Per l’opposizione siriana che rifiuta un compromesso con Bashar Assad e intende proseguire la guerra civile, rimane al momento una sola possibilità, spiega un attivista anti-Assad che ha chiesto di rimanere anonimo: «Dimostrare che il regime non fa sul serio riguardo la rinuncia alle armi chimiche e continuare a combattere, grazie anche agli aiuti militari che ora arrivano con regolarità dagli Stati Uniti e da vari Paesi della regione». Sul piano politico la CN proverà a dare vita a quel “governo transitorio” del quale si parla da diversi mesi e che non si è mai materializzato. Per le divisioni interne alla CN – causate dalla rivalità tra il potente Consiglio nazionale siriano, dominato dai Fratelli Musulmani e sponsorizzato dal Qatar, e altre componenti islamiste di fatto agli ordini di Bandar bin Sultan, il capo dell’intelligente saudita – ma anche perchè sul terreno la CN non ha un controllo effettivo delle aree del nord Siria strappate all’autorità di Damasco. Molto più concreta appare la “gestione amministrativa” esercitata dal “Fronte al Nusra” e dallo “Stato Islamico in Iraq e nel Levante” (affiliati ad al Qaeda) che a Raqqa e in altre località hanno creato tribunali religiosi e consigli cittadini di una certa efficienza.

Venerdì sera dalla riunione  dei vertici della CN è emersa la nomina del nuovo capo del futuro “governo provvisorio”. Si tratta di Ahmad Tohmeh al-Khodr.

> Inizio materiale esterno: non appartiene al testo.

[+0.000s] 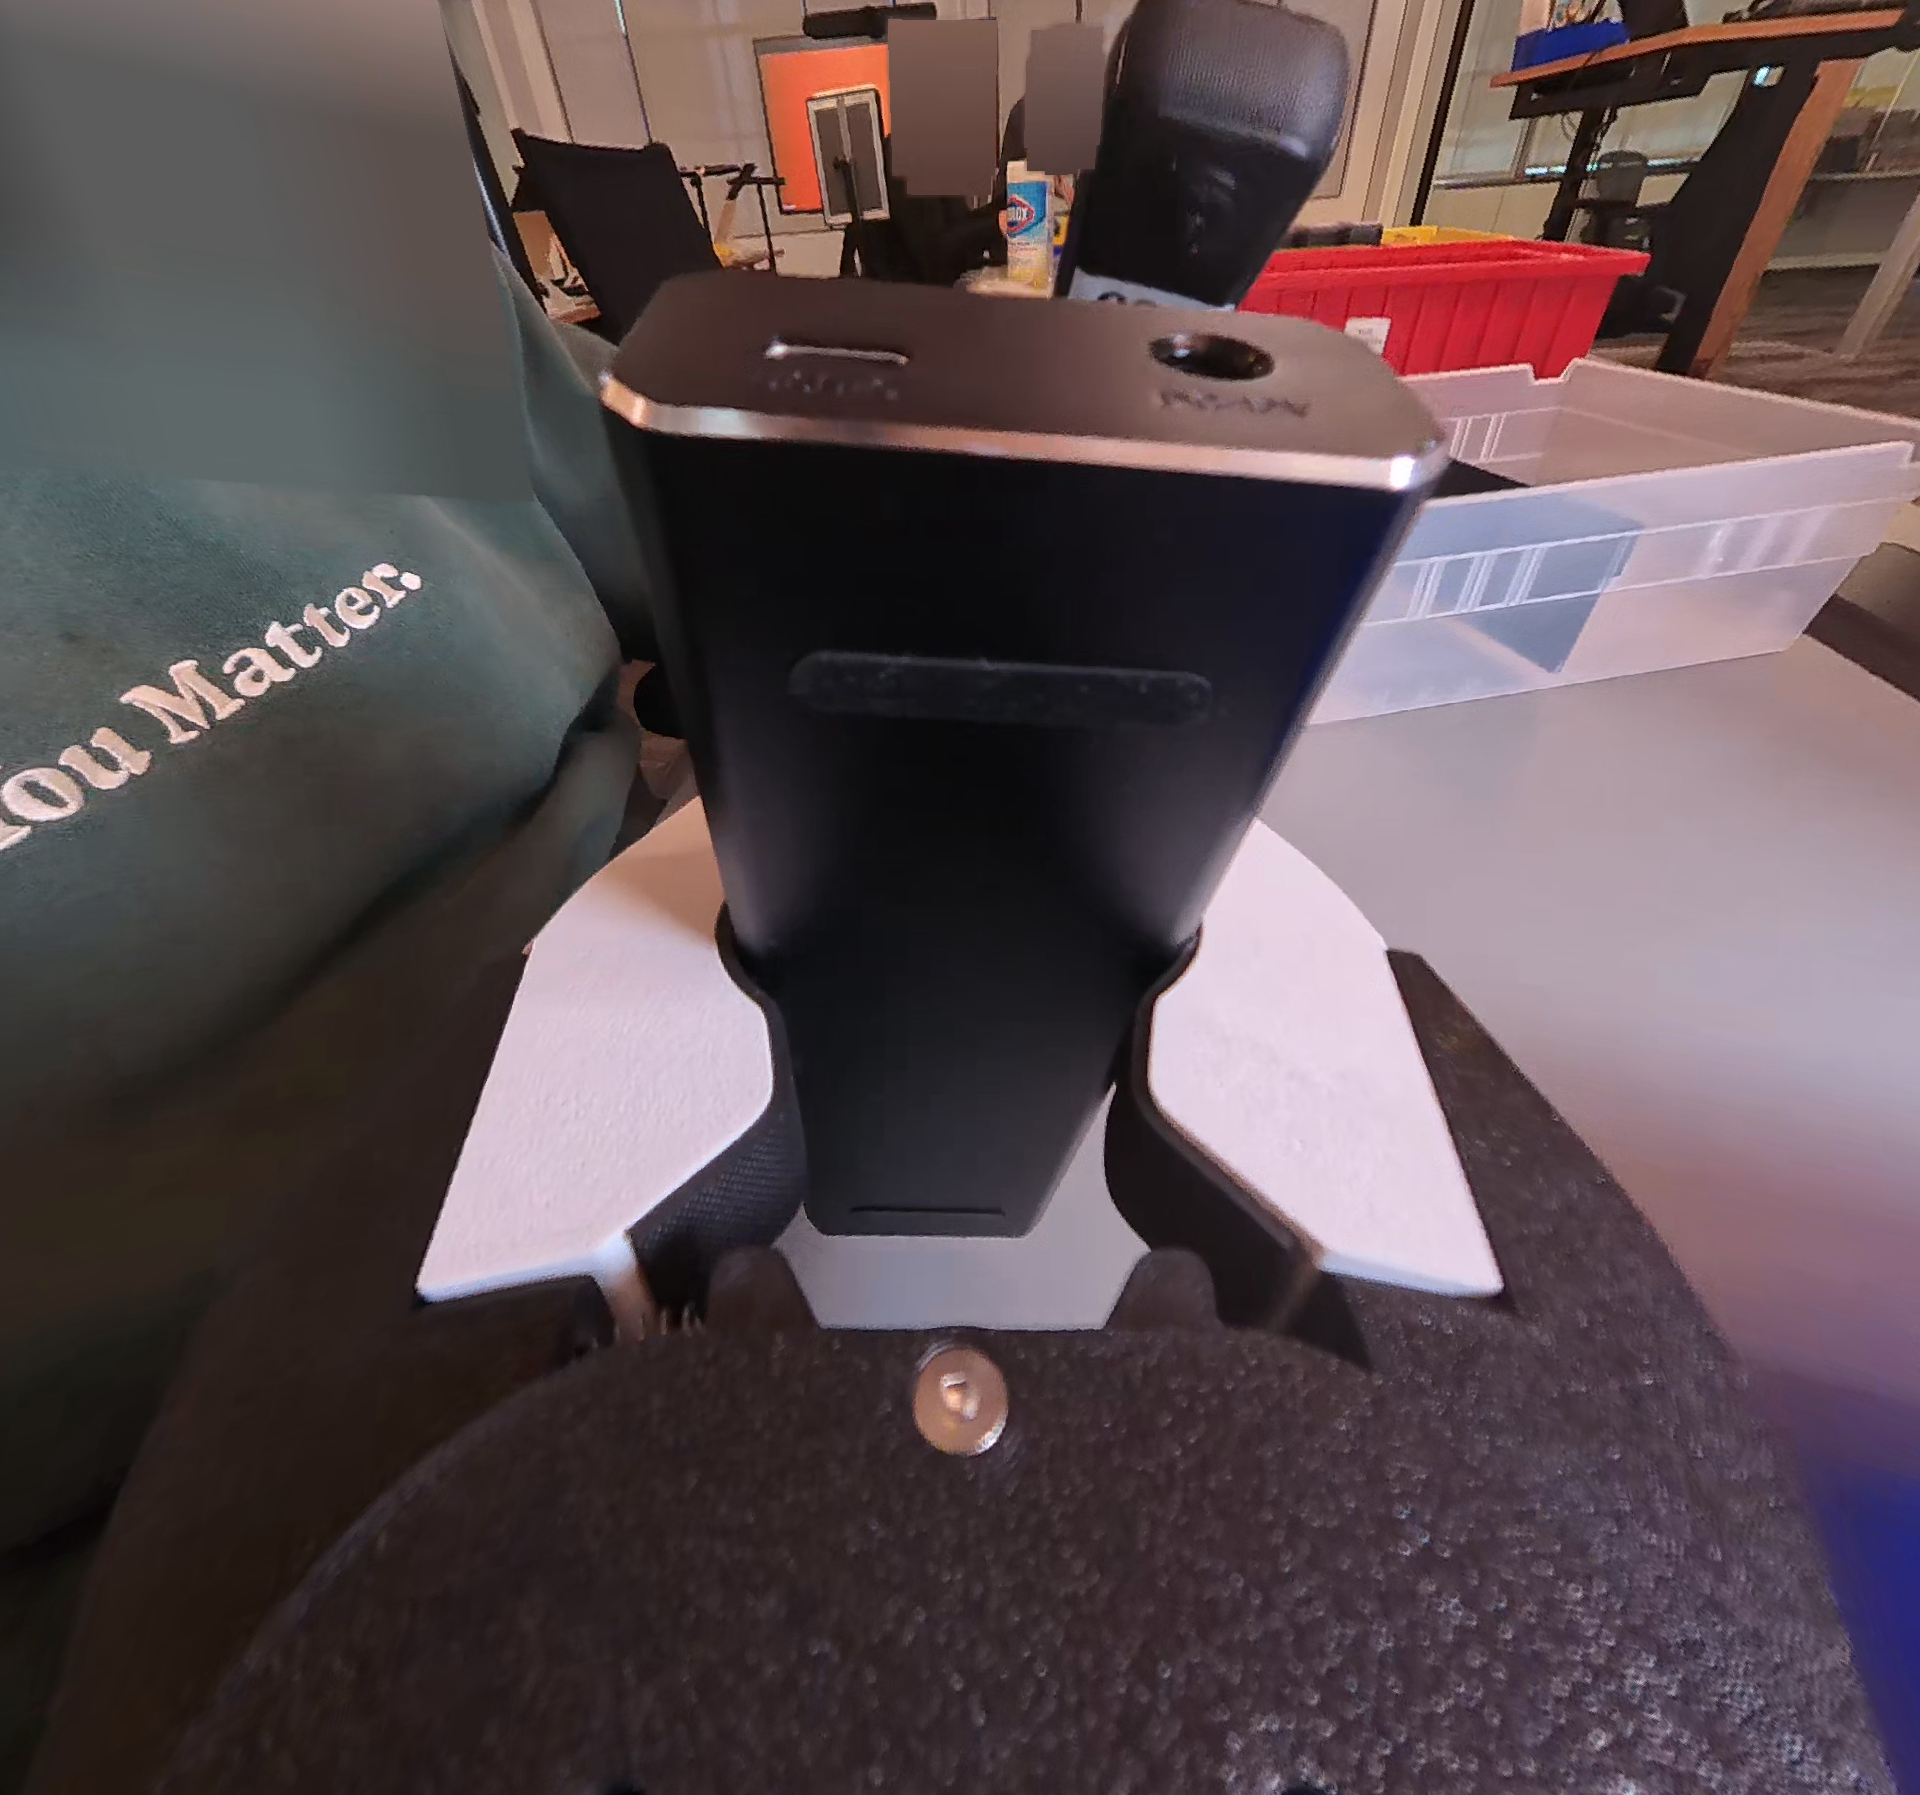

E’ una scelta che ben rappresenta lo spostamento degli equilibri a favore dell’Arabia saudita all’interno della CN. Al Khodr, un dentista di Deir az-Zor, è un islamista molto vicino a Riyadh e prenderà il posto di Ghassan Hitto, un siriano che ha vissuto gran parte della sua vita negli Usa e che la scorsa primavera era stato scelto come premier su forte pressione del Qatar. Per al Khodr alla fine hanno dovuto votare anche i Fratelli musulmani, alleati di Doha, e un «sì» è giunto pure dalle componenti laiche minoritarie legate al gruppo della “Dichiarazione di Damasco”. Al Khodr sarà chiamato a decidere della distribuzione dei fondi che arrivano dall’Occidente e dalle petromonarchie e a nominare i cinque membri principali del Consiglio del Comando Supremo Militare, lo stato maggiore dei ribelli nel quale è incluso anche il “ministero dell’interno”. L’altro giorno 550 ufficiali dei ribelli si sono ad Antaliya, in Turchia, per nominare i comandanti delle varie brigate e unità dell’Esercito libero siriano e i 261 membri del Comitato delle Forze Rivoluzionarie. Uno sforzo organizzativo importante ma con scarsi riflessi sul campo di battaglia. Nonostante gli ingenti aiuti in armi che ora riceve dall’Occidente e dalle monarchie del Golfo, l’Els resta un fattore militare marginale. La vera insidia per le forze governative sono i qaedisti.